Exercise description:
An exact copy of the lines from the top of the data through the line with "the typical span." is what you should give, with no pictures in it.

Records:
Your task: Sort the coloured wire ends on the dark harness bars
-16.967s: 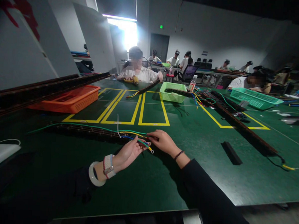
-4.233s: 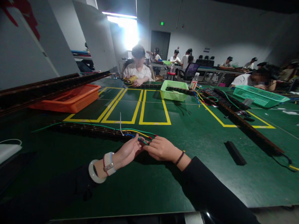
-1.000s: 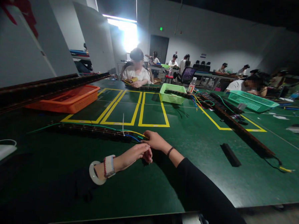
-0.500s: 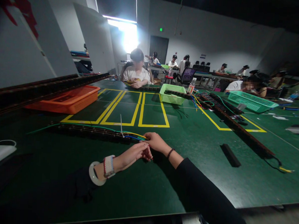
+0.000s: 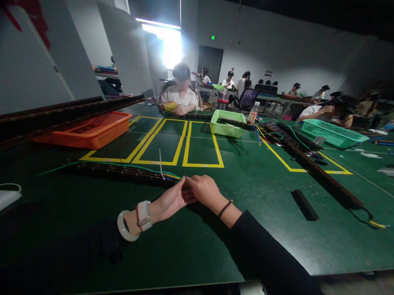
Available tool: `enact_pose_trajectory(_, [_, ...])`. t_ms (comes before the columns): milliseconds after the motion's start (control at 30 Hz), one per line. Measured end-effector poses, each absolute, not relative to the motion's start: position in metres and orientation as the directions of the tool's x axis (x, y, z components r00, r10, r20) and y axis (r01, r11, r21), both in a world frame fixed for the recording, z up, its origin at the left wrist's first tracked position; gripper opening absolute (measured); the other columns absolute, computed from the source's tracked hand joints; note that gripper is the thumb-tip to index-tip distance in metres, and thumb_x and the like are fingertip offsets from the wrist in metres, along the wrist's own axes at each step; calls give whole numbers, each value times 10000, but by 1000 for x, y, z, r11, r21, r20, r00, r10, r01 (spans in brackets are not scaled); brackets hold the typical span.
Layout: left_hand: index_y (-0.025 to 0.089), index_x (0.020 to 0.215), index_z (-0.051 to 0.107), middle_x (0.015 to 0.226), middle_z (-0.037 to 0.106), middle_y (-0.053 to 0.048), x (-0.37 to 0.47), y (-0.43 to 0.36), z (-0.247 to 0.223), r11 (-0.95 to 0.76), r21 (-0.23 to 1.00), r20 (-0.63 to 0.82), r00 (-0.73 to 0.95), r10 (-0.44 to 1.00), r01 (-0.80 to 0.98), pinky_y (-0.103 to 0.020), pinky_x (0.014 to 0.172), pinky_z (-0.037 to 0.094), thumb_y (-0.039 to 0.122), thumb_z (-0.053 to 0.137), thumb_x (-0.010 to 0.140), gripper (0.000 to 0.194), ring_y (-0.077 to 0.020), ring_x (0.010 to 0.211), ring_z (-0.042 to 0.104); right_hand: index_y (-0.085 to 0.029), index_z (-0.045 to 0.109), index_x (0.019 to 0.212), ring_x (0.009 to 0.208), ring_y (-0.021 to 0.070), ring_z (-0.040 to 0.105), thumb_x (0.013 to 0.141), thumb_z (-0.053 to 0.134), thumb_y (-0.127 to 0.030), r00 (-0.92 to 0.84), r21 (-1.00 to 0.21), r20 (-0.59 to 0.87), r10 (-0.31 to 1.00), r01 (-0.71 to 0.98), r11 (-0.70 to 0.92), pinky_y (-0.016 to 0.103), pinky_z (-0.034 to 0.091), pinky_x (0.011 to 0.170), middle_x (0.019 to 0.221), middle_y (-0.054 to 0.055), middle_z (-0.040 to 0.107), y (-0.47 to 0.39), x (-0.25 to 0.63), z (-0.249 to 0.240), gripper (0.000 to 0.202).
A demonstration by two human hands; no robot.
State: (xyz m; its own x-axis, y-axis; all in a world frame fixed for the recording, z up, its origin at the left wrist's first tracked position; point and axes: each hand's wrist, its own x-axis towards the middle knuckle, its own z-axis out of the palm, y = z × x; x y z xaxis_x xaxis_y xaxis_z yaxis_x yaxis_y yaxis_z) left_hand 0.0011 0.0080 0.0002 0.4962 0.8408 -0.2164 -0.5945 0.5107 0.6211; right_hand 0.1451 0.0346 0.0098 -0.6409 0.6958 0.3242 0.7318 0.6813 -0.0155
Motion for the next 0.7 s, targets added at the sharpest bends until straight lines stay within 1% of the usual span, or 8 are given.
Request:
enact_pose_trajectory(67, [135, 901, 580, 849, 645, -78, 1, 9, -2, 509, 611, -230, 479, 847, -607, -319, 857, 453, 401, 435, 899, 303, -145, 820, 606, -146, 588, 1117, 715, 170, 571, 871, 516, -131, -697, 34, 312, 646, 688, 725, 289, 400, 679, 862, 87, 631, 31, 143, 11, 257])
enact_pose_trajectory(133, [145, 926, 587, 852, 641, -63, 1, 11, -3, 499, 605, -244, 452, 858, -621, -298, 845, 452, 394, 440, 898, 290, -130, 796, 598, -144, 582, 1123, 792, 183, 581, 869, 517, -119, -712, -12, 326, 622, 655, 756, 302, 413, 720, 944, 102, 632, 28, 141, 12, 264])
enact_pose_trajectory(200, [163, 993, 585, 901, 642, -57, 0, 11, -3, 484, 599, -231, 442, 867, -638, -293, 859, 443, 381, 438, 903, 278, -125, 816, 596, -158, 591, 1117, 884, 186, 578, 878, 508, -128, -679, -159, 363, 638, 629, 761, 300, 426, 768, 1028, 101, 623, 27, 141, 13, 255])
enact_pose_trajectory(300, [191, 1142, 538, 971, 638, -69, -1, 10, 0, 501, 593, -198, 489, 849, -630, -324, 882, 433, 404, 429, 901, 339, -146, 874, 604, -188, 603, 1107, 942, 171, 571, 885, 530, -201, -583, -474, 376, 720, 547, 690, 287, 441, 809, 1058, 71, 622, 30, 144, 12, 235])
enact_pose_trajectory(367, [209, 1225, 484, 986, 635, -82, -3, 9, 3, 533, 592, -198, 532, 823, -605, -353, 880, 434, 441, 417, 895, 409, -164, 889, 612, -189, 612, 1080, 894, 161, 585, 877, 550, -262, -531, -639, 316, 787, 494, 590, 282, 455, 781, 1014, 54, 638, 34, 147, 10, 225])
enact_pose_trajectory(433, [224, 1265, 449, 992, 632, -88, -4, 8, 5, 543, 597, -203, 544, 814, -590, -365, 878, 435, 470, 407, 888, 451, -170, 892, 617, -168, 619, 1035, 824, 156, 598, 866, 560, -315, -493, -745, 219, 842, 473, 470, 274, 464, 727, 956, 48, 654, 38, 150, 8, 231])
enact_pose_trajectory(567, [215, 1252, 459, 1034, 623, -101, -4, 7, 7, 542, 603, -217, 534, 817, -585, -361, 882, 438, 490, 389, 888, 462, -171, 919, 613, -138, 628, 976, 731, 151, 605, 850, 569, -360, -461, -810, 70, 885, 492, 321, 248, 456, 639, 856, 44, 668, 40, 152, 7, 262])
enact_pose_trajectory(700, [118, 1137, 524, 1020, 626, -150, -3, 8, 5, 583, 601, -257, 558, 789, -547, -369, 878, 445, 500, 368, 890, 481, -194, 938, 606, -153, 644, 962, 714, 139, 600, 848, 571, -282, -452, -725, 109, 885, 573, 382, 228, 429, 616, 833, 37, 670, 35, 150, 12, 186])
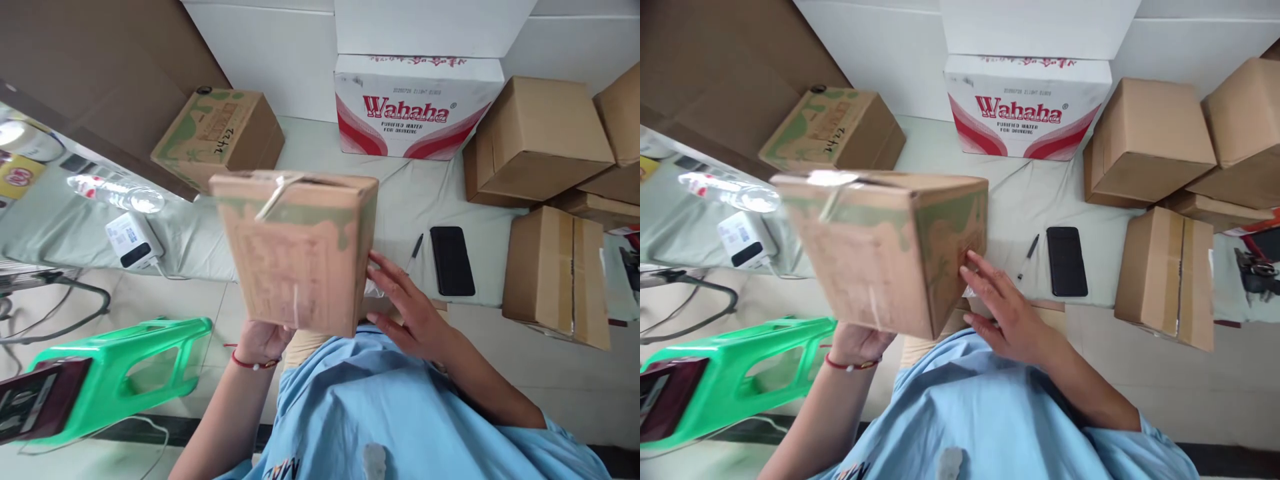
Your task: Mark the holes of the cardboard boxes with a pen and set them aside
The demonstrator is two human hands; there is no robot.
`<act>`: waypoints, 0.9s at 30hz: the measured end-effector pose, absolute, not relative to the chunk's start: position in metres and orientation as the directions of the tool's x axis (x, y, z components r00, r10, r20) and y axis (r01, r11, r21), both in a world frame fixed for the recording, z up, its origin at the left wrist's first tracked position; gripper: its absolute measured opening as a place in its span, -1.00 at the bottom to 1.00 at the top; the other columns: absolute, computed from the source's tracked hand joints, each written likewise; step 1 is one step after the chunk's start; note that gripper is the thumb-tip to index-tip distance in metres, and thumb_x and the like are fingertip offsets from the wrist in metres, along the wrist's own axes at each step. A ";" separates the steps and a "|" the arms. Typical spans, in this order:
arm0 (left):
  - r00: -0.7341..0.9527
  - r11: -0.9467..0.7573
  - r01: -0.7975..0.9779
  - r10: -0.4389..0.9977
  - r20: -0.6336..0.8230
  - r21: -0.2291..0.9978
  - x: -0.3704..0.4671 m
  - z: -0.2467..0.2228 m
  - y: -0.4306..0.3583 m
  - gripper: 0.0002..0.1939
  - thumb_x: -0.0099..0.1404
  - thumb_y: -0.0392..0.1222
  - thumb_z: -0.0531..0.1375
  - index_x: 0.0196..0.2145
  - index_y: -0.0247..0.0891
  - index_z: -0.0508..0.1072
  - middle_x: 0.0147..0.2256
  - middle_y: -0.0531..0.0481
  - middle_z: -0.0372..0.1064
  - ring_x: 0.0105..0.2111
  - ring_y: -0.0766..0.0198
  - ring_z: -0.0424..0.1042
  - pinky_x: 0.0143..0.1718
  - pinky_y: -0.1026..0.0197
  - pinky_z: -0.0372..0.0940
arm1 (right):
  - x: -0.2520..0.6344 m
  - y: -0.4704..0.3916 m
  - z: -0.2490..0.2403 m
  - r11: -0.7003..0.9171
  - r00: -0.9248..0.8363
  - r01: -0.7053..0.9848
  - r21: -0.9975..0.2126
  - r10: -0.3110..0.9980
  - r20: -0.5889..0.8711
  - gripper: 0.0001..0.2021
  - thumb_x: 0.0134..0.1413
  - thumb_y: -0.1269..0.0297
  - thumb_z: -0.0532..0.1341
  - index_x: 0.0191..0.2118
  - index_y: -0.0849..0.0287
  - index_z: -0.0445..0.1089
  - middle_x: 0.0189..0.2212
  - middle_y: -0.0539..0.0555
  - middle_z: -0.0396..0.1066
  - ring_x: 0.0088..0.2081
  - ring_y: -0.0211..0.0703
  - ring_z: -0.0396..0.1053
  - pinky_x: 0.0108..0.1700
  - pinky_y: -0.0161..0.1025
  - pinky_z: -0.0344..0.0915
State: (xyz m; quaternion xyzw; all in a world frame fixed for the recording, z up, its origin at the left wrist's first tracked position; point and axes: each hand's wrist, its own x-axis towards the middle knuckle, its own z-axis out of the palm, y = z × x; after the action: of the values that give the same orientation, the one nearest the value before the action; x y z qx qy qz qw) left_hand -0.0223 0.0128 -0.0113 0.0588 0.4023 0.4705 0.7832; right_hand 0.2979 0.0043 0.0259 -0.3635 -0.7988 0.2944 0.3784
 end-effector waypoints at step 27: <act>-0.028 -0.165 -0.038 0.986 0.164 0.986 0.049 0.035 0.077 -0.52 0.52 0.16 0.34 0.29 -0.02 0.59 0.35 -0.12 0.49 0.41 -0.04 0.41 0.42 -0.06 0.32 | 0.307 0.114 0.065 0.233 0.117 0.169 -0.958 0.960 0.254 -0.32 0.49 -0.38 0.02 0.52 -0.22 0.23 0.49 0.09 0.30 0.47 0.17 0.34 0.24 0.11 0.59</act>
State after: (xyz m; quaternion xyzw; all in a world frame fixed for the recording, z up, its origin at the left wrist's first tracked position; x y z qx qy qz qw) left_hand 0.0492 0.0772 0.0354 0.5230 0.4531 0.5558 0.4608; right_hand 0.3073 0.1141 0.0648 -0.5046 -0.5592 0.3588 0.5513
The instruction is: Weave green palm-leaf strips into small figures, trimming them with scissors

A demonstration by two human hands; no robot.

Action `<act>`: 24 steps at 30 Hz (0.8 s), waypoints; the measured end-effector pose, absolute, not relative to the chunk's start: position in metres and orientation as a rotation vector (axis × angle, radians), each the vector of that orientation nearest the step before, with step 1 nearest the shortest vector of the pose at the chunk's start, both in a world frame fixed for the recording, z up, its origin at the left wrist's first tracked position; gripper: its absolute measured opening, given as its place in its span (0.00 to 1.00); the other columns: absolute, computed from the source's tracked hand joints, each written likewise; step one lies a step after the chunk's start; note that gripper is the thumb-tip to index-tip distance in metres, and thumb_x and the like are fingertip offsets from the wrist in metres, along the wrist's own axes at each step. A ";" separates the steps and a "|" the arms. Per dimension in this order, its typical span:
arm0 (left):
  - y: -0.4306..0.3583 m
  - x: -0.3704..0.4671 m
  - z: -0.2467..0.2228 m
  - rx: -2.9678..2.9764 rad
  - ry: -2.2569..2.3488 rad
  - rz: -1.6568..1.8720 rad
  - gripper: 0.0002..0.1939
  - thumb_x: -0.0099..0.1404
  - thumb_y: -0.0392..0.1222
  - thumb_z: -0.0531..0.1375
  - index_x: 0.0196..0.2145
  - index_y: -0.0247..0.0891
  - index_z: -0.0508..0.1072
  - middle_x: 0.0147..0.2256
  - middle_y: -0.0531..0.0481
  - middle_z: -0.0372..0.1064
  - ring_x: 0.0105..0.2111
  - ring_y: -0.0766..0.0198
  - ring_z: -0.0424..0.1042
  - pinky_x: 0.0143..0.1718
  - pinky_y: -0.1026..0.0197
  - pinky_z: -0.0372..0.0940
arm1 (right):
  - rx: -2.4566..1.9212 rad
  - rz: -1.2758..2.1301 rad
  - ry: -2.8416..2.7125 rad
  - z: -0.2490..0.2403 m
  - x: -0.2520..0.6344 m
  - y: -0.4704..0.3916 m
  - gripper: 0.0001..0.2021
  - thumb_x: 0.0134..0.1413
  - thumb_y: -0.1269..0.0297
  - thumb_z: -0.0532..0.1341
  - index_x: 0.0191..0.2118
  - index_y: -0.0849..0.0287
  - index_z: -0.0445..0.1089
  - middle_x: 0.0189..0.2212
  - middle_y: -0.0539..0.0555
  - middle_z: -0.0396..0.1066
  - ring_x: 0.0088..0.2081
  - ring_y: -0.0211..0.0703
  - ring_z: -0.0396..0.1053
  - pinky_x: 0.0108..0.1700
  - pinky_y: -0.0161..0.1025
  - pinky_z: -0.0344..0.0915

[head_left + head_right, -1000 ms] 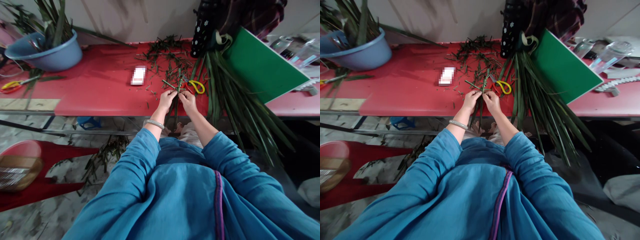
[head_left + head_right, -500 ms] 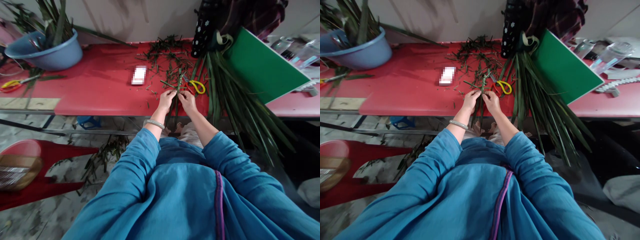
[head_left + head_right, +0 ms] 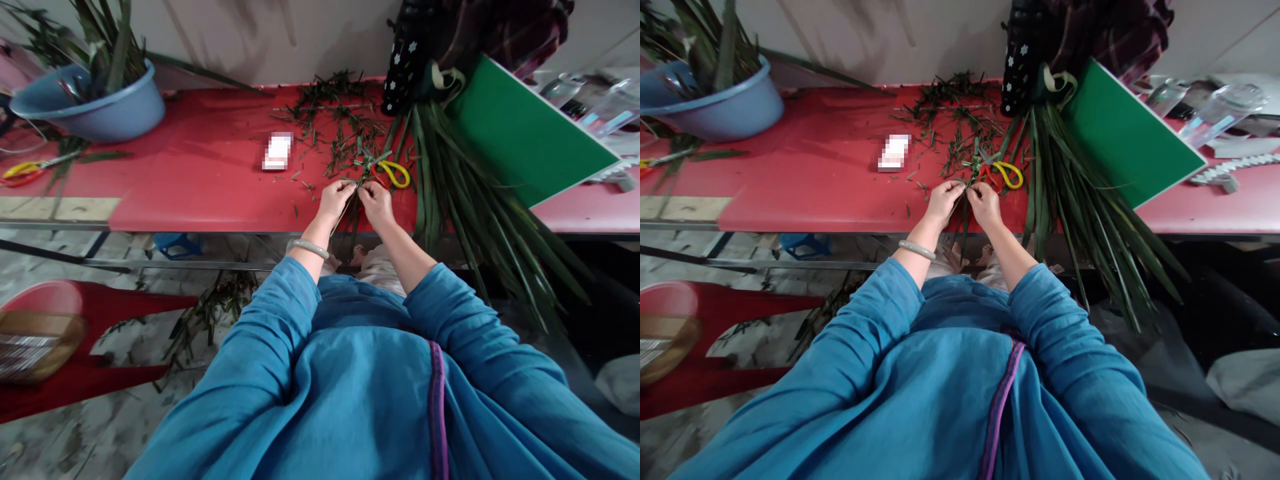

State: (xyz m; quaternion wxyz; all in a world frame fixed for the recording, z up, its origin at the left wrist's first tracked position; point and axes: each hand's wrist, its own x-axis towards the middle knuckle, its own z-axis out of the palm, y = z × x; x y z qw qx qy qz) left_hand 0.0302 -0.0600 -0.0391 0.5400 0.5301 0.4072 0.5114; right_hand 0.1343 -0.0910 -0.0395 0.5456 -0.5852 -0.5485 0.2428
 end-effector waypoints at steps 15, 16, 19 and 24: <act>-0.061 0.030 -0.036 1.133 0.946 1.164 0.04 0.50 0.31 0.57 0.27 0.34 0.67 0.26 0.55 0.65 0.29 0.72 0.64 0.40 0.64 0.60 | -1.366 0.551 -1.278 -0.042 0.135 -0.088 0.04 0.42 0.69 0.54 0.28 0.60 0.62 0.26 0.50 0.66 0.30 0.37 0.62 0.37 0.38 0.60; -0.061 0.030 -0.036 1.127 0.948 1.162 0.04 0.50 0.31 0.57 0.27 0.34 0.67 0.25 0.55 0.65 0.29 0.71 0.64 0.40 0.63 0.60 | -1.373 0.553 -1.280 -0.043 0.135 -0.087 0.04 0.43 0.69 0.54 0.28 0.60 0.63 0.26 0.50 0.66 0.30 0.37 0.62 0.37 0.38 0.60; -0.062 0.030 -0.036 1.109 0.947 1.164 0.04 0.50 0.31 0.56 0.27 0.35 0.66 0.26 0.55 0.65 0.29 0.71 0.65 0.40 0.63 0.60 | -1.392 0.566 -1.294 -0.044 0.135 -0.086 0.05 0.44 0.68 0.54 0.29 0.60 0.63 0.27 0.50 0.66 0.30 0.37 0.62 0.36 0.37 0.60; -0.062 0.030 -0.037 1.090 0.920 1.184 0.05 0.50 0.30 0.57 0.27 0.35 0.66 0.27 0.54 0.65 0.30 0.70 0.65 0.41 0.62 0.60 | -1.418 0.589 -1.316 -0.043 0.134 -0.086 0.05 0.45 0.66 0.54 0.29 0.61 0.64 0.25 0.49 0.66 0.28 0.36 0.62 0.34 0.37 0.59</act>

Answer to the problem:
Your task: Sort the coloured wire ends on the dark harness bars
-16.967s: 
-4.233s: 
-1.000s: 
-0.500s: 
+0.000s: 
Available tool: `enact_pose_trajectory(_, [_, ...])`. t_ms (comes before the columns): milliseconds after the motion's start (control at 30 Hz), one per line. Measured end-effector poses, each absolute, not relative to the motion's start: position in metres and orientation as the directions of the tool's x axis (x, y, z components r00, r10, r20) and y axis (r01, r11, r21), both in a world frame fixed for the recording, z up, its origin at the left wrist's first tracked position; gripper opening absolute (measured); the other columns absolute, computed from the source's tracked hand joints; note that gripper is the thumb-tip to index-tip distance in metres, and thumb_x and the like are fingertip offsets from the wrist in metres, along the wrist's own axes at each step; calls give whole numbers, each value times 10000, but by 1000 for x, y, z, r11, r21, r20, r00, r10, r01 (spans in brackets are not scaled); brackets hold the typical span.

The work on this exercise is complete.